First on the docket and most impacting is the release of the monthly Retail Sales report. Since our economy is driven by consumer spending, market participants track the monthly change in retail sales figures for a gauge into whether the consumer is spending money or still holding back. The stock market generally moves higher with a better than expected reading while MBS benefit with a weak reading. Recent reports have shown that retail sales have been picking up and economists surveyed prior to this report are expecting that trend to continue.

The report shows that retail sales for August improved much higher than expected. When excluding auto sales, retail sales are up three times higher than expected posting the biggest monthly gain in three years! The overall numbers were expected to post healthy gains due to cash for clunkers increasing auto sales last month, but the reading excluding auto sales was a surprise and shows that the consumer may be starting to spend. Have you increased your spending lately or are you continuing to hold back increasing savings?

Next, the U.S. Department of Labor released the Producer Price Index which gives a measure of inflation at the producer level. The PPI report is not as impacting as the Consumer Price Index report which is released tomorrow that measures inflation at the consumer level. Quite often producers do not pass along higher prices to the end consumer, which makes the PPI report less relevant than CPI. All recent reports and talk from all Fed officials have indicated that inflation is not a concern today and should be well contained for the foreseeable future.

The report shows that producer price inflation increased much higher than expected coming in two times higher than economists expectations. The core reading which strips out food and energy due to their volatility posted a monthly increase of 0.2% while expectations called for only a 0.1% increase. Before anyone gets on the bus of “here is inflation”, let’s look at the year over year numbers. The overall reading shows producer prices are down 4.3%, and the core reading only shows a modest 2.3% increase which is well within the Fed’s comfort zone. Even though this report was much worse than expected, one report is not a trend.

Lastly the New York Fed released their monthly Empire State Manufacturing survey which measures the strength of business conditions around the New York region. Last month’s report indicated the first positive reading since early 2008. With the release, the survey shows that conditions continue to improve with the second consecutive month of a positive reading.

At 10am eastern, Federal Reserve Chairman Ben Bernanke will deliver a speech on the year of the crisis to the Brookings Institute. Any time he speaks, market participants will pay attention for any hint at future monetary policy and his outlook for economic growth. His words always have the ability to rattle the markets.

Following the three better than expected economic reports, the pressure on MBS continues which should lead to higher consumer borrowing costs this morning.

Early reports from fellow mortgage professionals are indicating that mortgage rates did worsen overnight. The par 30 year conventional rate mortgage is in the 4.875% to 5.125% range for the best qualified consumers. In order to secure a par interest rate you must have a FICO score of 740 or higher, a loan to value at 80% or less and pay all closing costs including one point loan origination/discount/broker fee. If you are looking to secure a 15 year fixed rate mortgage, you should expect a par rate in the 4.375% to 4.625% range. To qualify for the 15 year par rate you must have a FICO score of 620 or higher, a loan to value at 80% or less and pay all closing costs including one point.

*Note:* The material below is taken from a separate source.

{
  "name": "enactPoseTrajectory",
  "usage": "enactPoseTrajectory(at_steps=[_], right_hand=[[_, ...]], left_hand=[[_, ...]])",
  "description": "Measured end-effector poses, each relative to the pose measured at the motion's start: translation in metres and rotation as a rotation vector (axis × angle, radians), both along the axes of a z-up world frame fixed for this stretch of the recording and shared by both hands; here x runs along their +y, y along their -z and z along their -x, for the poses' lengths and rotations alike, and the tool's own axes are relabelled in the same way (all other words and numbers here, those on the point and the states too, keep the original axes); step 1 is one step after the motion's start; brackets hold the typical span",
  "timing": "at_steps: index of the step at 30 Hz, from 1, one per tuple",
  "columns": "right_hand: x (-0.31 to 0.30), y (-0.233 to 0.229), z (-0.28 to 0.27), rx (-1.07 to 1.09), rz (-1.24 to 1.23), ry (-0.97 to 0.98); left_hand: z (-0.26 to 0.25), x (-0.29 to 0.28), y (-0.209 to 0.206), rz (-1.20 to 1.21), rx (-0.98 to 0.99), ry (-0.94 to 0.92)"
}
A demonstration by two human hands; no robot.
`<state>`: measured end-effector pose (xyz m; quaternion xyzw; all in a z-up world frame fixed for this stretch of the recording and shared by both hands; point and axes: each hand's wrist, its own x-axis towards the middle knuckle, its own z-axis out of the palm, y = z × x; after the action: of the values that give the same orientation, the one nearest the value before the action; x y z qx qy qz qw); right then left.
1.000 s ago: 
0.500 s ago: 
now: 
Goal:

With more high impacting reports coming tomorrow, floating is risky. If the reports today are any indication of what we get tomorrow, the downward pressure on MBS will continue which can quickly move rates higher. Always remember that mortgage rates move higher much faster than they move lower. I would recommend that anyone closing within the next 30 days strongly consider locking this morning ahead of the potential of more positive economic data this week.